Three out of every five American voters oppose allowing internet service providers to charge fees to deliver content faster, according to a Morning Consult poll. That could spell blowback for forthcoming regulations from the federal government, which could permit such a practice.
“This survey reflects what has been reflected in the comments to the [Federal Communications Commission],” Erik Stallman, the director of the Open Internet Project with the Center for Democracy and Technology, said. “They want a non-discriminatory internet.”
Opposition was strong regardless of party. Nearly half of independents “strongly opposed” the idea – a statistical tie with Democrats.
In his statement on Nov. 10, President Barack Obama came out against “throttling,” a practice where ISPs intentionally slow down some content or speed up others based upon customers’ service or their ISP’s preferences.
Debate over net neutrality rules reached fever pitch last summer when Verizon and Netflix found themselves battling over who was at fault for consumers’ poor video streaming experience. Verizon sent the video streaming service a “cease and desist” letter after Netflix posted an error message blaming Verizon and other ISPs for slow download speeds. Verizon and other ISPs claimed web companies like Netflix should pay internet providers an additional fee to deliver their content because they were essentially utilizing too much network space and “traffic is already wildly out of balance.”
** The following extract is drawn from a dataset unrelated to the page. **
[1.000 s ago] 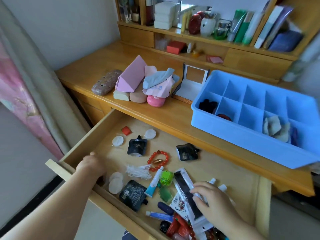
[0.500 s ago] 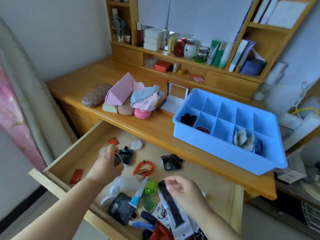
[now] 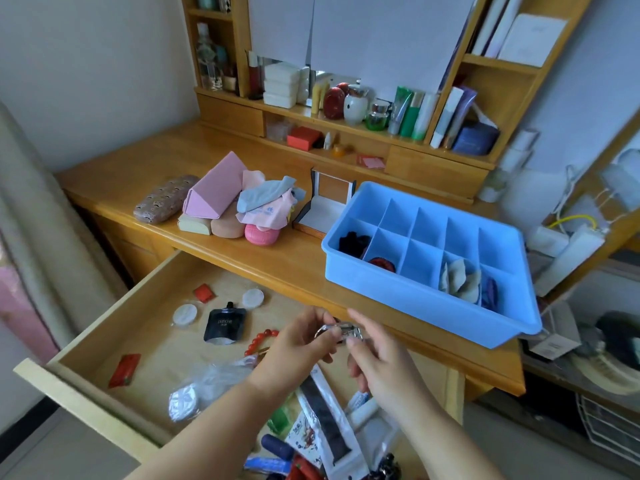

Netflix has since begun paying internet providers an undisclosed fee to ensure their customers can stream without having slow download speeds.
However, there are often many factors that play into broadband speed aside from the network.
“Download speeds are often more affected by other factors like content delivery networks or browser choice than internet providers,” said Richard Bennett, a visiting fellow at the American Enterprise Institute’s Center for Internet, Communications, and Technology Policy.
In a study earlier this year, the FCC said performance suffers at beyond 10Mbps as other factors begin to play a greater role in web experience.
The Morning Consult poll was conducted from November 13-16, 2014, among a national sample of 1811 registered voters. Results from the full survey have a margin of error of plus or minus 2.3 percentage points.